Machine Learning and AI seem to be in vogue but become tough to implement unless you have boatloads of data. We've personally had multiple frustrating experiences over the last ~7 years of trying to solve problems using ML. In almost all the cases we failed to ship due to lack of data. Transfer Learning is a major breakthrough in ML where companies with little data can also build state of the art models. Unfortunately not enough people know about it. We are trying to do our part to make it easier to use Transfer Learning as well as increase awareness about it.
Using Transfer Learning we can build a model to identify cats and dogs in images with a few (<100) images as compared to the few thousands it would take before.
To make Transfer Learning easy we are building https://nanonets.ai that has multiple pretrained models that can be augmented with your data to create state of the art models. We are currently in the process of building our first few models. Image Labeling and Object Detection (in Images) work with a few Text based models coming up in the next few weeks.

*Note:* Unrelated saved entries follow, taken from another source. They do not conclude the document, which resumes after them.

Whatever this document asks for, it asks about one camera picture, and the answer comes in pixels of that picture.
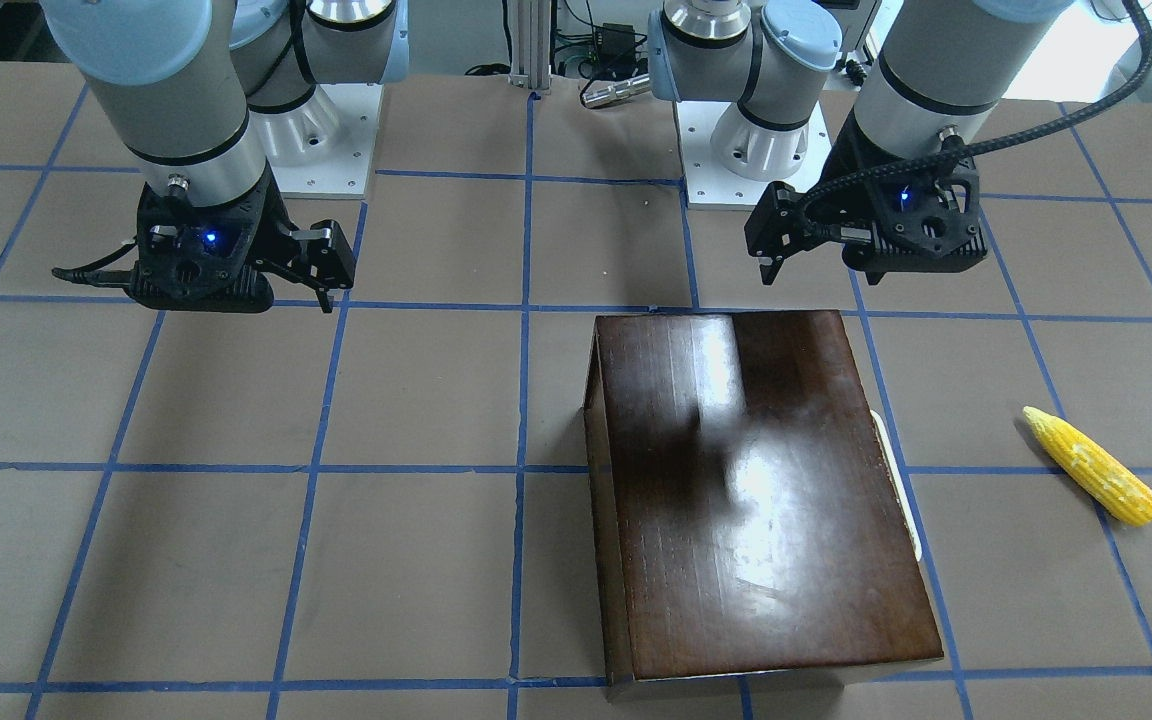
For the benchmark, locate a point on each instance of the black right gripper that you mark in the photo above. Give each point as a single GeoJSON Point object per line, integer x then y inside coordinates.
{"type": "Point", "coordinates": [272, 222]}

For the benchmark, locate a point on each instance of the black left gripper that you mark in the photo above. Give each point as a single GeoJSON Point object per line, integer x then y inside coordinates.
{"type": "Point", "coordinates": [838, 172]}

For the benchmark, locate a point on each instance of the dark wooden drawer box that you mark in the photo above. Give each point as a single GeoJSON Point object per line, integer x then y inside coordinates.
{"type": "Point", "coordinates": [747, 519]}

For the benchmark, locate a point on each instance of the yellow corn cob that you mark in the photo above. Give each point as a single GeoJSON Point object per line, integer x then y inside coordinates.
{"type": "Point", "coordinates": [1113, 486]}

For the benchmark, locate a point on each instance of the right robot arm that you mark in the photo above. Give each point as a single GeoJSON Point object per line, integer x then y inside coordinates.
{"type": "Point", "coordinates": [211, 98]}

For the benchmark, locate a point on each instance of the silver cylinder tool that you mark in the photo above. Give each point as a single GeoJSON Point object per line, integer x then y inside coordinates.
{"type": "Point", "coordinates": [616, 92]}

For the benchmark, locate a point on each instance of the black power adapter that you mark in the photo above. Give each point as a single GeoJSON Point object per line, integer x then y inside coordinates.
{"type": "Point", "coordinates": [613, 42]}

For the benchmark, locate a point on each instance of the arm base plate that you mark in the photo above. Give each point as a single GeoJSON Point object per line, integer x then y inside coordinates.
{"type": "Point", "coordinates": [324, 148]}
{"type": "Point", "coordinates": [728, 163]}

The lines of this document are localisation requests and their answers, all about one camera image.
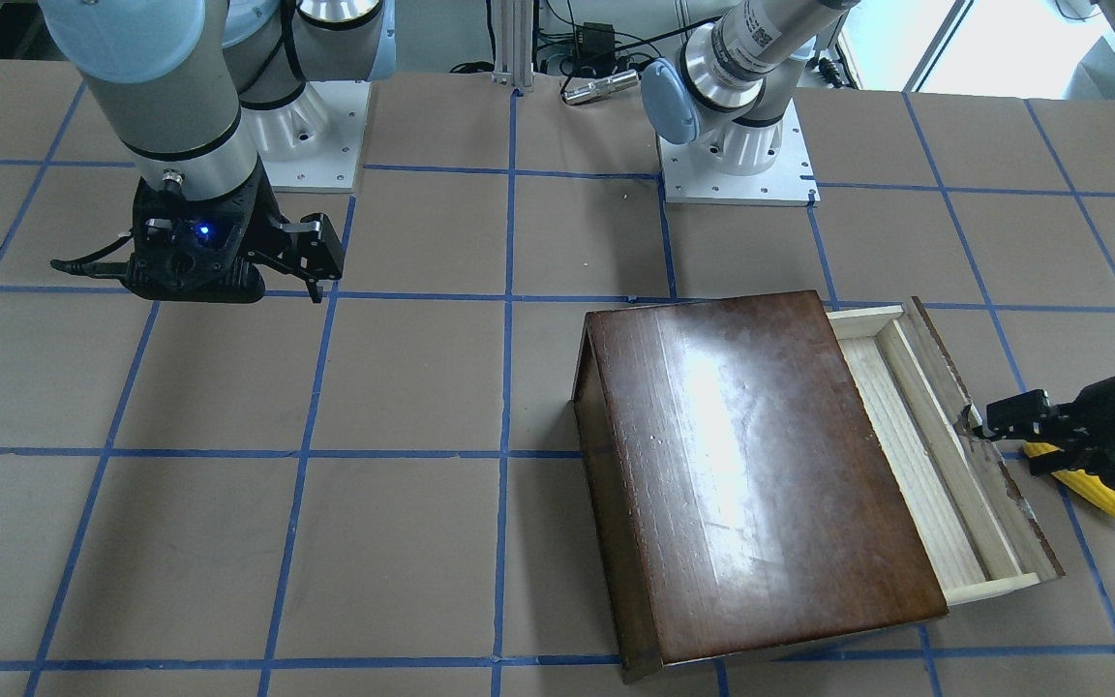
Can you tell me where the dark wooden drawer cabinet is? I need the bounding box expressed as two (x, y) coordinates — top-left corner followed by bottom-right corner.
(571, 290), (949, 684)

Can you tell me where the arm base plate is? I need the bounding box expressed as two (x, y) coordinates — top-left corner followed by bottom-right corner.
(243, 83), (374, 194)
(658, 103), (822, 207)

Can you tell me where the wooden drawer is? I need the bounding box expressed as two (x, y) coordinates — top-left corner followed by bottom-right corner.
(828, 297), (1066, 606)

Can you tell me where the yellow corn cob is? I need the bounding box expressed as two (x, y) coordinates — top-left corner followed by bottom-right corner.
(1053, 469), (1115, 519)

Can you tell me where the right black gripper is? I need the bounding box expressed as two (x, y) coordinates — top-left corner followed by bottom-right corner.
(234, 156), (346, 304)

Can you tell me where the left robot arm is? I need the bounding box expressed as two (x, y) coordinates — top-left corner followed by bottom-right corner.
(642, 1), (1115, 487)

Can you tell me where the silver metal cylinder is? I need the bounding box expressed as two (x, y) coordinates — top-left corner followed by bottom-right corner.
(560, 70), (639, 106)

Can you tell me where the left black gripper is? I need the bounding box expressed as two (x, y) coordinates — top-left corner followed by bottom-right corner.
(970, 376), (1115, 476)

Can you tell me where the aluminium frame post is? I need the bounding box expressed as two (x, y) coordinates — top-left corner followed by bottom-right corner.
(488, 1), (536, 96)

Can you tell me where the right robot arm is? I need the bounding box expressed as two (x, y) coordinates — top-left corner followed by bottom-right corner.
(40, 1), (397, 304)

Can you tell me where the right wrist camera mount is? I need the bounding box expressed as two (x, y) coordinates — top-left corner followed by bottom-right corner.
(120, 180), (266, 304)

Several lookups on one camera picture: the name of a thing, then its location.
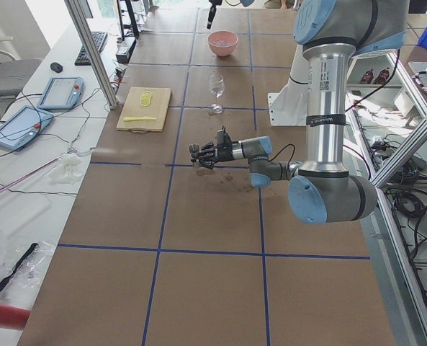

Is transfer learning really not widely known by people doing AI? In my field, computer vision, it is used by most of the papers in the past three years in CVPR, etc. All of the students that take either my deep learning or my computer vision courses have to do assignments on transfer learning with deep neural networks.
Another less know but really promising approach is program synthesis (also called "program generation"). One can build fairly robust model just using 2-5 examples and that too in just seconds. Implementation of this approach is already shipped in to Excel where you just enter few example of formatting and "Flash Fill" will learn what to do: http://research.microsoft.com/en-us/um/people/sumitg/flashfi...
This is cool. From what I understand from paper, its DSL has set of algorithms as building blocks that learn the input/output function. Deep learning algos are trying to do the same but with more generic blocks where assumption is that a lot of these blocks will be able to learn algorithms too. Deep learning is trying to build with a more generic approach in which transfer learning is helping to reduce number of examples needed by reusing algorithms learned.
I think Deep Learning is very frustrating to work with at the moment. First, there is the problem of overfitting, which shows up typically after you've already been training for hours. So you have to tweak things (basically this is just guessing), and start from scratch. If your network has too many neurons, then overfitting may more easily occur, which is a weakness in the theory because how can more neurons cause more problems? Then there is the problem that if your data is somewhat different from your training data in what humans would call an insignificant way, your network may easily start to fail. For example, when doing image classification, and your images contain e.g. a watermark in the lower-left corner, suddenly your recognition may start failing. I've been able to use DL for some projects successfully, but for other projects it has been an outright failure with many invested hours of training and tweaking.
> which is a weakness in the theory because how can more neurons cause more problems?
In exactly the same way that adding more terms to a polynomial fit causes more problems. The is one of the most fundamental results in the theory of statistical learning in general; don't blame Deep Learning for it.
There are a lot of solutions for the problems you mention. For overfitting you can do data augmentation, normalization, dropout and early stop with the test set. (and probably improve your dataset)
More neurons means more parameters to adjust to your data, so overfitting is more likely to happen. It is like interpolation a function, the more parameters you use the more overfitting you have.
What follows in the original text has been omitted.